ちょうど検査室のドアが開き、クロは口を閉ざす。
白衣の男たちを従えたその男はご機嫌で、ドクターから書類の束をもぎ取った。
「やあ、一部始終を観察させてもらったよ。実に興味深かった」
クロの奥歯がぎりっと鳴る。
サクラは無防備な検査着一枚だった。それだけでも十分な辱めだろうに、検査のために晒された無防備な肌を見ていたと言うのか!

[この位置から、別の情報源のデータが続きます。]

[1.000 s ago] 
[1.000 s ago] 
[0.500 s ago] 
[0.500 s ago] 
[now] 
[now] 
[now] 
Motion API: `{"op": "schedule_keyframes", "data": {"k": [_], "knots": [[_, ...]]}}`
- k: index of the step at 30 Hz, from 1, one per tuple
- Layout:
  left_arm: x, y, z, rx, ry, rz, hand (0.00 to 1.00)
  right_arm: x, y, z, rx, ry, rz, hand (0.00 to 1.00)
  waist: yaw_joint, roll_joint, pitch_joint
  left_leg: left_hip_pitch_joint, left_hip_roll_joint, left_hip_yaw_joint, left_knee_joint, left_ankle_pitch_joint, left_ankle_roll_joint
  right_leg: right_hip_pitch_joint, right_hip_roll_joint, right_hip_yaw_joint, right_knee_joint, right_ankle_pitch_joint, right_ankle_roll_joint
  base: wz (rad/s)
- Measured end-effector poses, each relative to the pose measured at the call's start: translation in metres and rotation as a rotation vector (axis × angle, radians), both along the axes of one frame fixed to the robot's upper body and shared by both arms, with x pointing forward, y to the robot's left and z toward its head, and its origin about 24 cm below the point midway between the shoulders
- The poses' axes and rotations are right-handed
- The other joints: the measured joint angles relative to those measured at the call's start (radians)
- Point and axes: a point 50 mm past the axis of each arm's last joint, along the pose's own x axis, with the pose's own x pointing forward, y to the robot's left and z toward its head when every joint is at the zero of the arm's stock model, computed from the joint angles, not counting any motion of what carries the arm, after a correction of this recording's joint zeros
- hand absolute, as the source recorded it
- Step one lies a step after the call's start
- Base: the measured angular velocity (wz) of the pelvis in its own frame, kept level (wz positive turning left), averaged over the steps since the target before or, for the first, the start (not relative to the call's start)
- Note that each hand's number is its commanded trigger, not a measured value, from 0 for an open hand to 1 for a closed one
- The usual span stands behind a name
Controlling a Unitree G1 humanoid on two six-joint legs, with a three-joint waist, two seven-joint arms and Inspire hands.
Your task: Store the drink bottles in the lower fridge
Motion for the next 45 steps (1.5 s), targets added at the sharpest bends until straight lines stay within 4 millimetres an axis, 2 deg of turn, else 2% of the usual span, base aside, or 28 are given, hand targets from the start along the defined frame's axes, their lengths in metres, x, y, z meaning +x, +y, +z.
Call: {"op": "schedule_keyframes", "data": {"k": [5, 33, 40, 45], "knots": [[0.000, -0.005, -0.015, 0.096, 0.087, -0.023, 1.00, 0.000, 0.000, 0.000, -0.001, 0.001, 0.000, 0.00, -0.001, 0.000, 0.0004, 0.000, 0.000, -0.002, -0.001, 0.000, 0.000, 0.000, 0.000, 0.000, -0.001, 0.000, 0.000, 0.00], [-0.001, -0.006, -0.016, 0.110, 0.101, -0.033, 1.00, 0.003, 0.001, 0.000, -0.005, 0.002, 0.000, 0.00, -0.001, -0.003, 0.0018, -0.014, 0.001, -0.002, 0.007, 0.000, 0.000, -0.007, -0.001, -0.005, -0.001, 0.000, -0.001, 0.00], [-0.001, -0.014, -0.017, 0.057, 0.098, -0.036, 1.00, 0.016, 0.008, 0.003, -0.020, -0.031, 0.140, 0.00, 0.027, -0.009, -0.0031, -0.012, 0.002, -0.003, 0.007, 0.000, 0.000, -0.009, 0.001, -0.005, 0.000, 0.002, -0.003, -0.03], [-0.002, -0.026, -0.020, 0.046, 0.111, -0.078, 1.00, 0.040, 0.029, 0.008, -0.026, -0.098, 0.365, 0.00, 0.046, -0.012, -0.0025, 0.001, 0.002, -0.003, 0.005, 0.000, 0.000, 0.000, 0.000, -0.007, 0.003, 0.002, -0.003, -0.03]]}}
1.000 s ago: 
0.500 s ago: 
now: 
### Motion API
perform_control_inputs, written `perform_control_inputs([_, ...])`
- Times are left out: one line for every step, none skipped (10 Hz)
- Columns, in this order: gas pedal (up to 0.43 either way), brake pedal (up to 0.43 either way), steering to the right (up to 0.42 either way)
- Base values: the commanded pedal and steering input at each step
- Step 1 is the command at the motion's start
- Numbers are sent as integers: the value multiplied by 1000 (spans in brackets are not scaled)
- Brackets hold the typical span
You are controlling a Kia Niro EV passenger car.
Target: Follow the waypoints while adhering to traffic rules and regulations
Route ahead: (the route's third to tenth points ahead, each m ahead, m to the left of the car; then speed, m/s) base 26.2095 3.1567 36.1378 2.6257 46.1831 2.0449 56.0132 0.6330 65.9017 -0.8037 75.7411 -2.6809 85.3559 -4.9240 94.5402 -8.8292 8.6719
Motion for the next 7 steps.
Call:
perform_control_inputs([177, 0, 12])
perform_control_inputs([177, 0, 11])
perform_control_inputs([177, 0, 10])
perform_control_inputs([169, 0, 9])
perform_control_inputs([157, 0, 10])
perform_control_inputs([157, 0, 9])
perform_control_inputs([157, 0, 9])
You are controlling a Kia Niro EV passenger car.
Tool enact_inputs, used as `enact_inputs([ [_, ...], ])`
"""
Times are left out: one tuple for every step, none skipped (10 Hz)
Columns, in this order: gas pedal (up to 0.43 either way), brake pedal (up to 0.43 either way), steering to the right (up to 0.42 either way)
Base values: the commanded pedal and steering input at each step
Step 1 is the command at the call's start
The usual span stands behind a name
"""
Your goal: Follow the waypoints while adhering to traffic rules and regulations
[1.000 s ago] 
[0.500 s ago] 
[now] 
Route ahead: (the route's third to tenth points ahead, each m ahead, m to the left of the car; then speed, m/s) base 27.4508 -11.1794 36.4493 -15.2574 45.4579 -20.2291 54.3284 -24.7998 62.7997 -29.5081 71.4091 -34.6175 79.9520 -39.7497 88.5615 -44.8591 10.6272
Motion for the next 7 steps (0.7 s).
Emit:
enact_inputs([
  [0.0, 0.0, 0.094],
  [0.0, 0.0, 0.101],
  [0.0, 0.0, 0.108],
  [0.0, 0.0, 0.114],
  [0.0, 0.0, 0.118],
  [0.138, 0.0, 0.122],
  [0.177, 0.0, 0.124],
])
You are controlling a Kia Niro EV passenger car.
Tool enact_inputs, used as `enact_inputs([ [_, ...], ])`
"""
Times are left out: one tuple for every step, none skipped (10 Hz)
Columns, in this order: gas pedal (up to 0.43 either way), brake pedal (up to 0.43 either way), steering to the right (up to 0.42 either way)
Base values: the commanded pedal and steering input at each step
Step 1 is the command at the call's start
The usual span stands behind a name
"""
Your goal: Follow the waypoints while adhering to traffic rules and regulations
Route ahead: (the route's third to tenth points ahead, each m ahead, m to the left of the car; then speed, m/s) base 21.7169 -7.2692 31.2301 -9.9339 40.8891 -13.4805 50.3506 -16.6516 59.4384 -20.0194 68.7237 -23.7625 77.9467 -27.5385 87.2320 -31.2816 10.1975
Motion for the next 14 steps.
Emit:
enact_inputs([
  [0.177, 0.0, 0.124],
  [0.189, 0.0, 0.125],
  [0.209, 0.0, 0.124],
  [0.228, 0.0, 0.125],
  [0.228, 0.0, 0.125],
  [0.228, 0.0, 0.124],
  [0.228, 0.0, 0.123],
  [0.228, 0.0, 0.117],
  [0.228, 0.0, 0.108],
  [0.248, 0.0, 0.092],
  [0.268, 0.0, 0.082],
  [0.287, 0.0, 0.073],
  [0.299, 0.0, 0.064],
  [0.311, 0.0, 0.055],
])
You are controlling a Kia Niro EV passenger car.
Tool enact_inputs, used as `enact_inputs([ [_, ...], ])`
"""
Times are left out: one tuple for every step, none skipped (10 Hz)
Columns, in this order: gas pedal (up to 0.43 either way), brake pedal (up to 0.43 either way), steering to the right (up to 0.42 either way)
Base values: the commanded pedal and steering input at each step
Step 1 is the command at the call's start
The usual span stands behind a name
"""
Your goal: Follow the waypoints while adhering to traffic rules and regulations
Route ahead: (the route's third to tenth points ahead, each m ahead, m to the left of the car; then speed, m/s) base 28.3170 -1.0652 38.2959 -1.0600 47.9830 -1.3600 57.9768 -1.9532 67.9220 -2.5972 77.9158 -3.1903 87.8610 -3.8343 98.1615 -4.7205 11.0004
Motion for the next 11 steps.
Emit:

ぐるぐると喉の奥に雷鳴を溜める黒犬を、ドクターが目線で制した。
『だめよ!』
『しかし!』
瞳の動きだけで会話を交わす様に、サクラの身の内がちり、と焦げる。
男たちにしたがって検査室を出ようとするサクラの耳に、ドクターはすれ違いざまに言葉を吹き込んだ。
「あなた、私達の関係を誤解しているわよ。でも、ま、ゴチソウサマとは言っておくわ」
サクラは蔑みと敵意を隠そうともしないで、白衣の女を睨みつけた。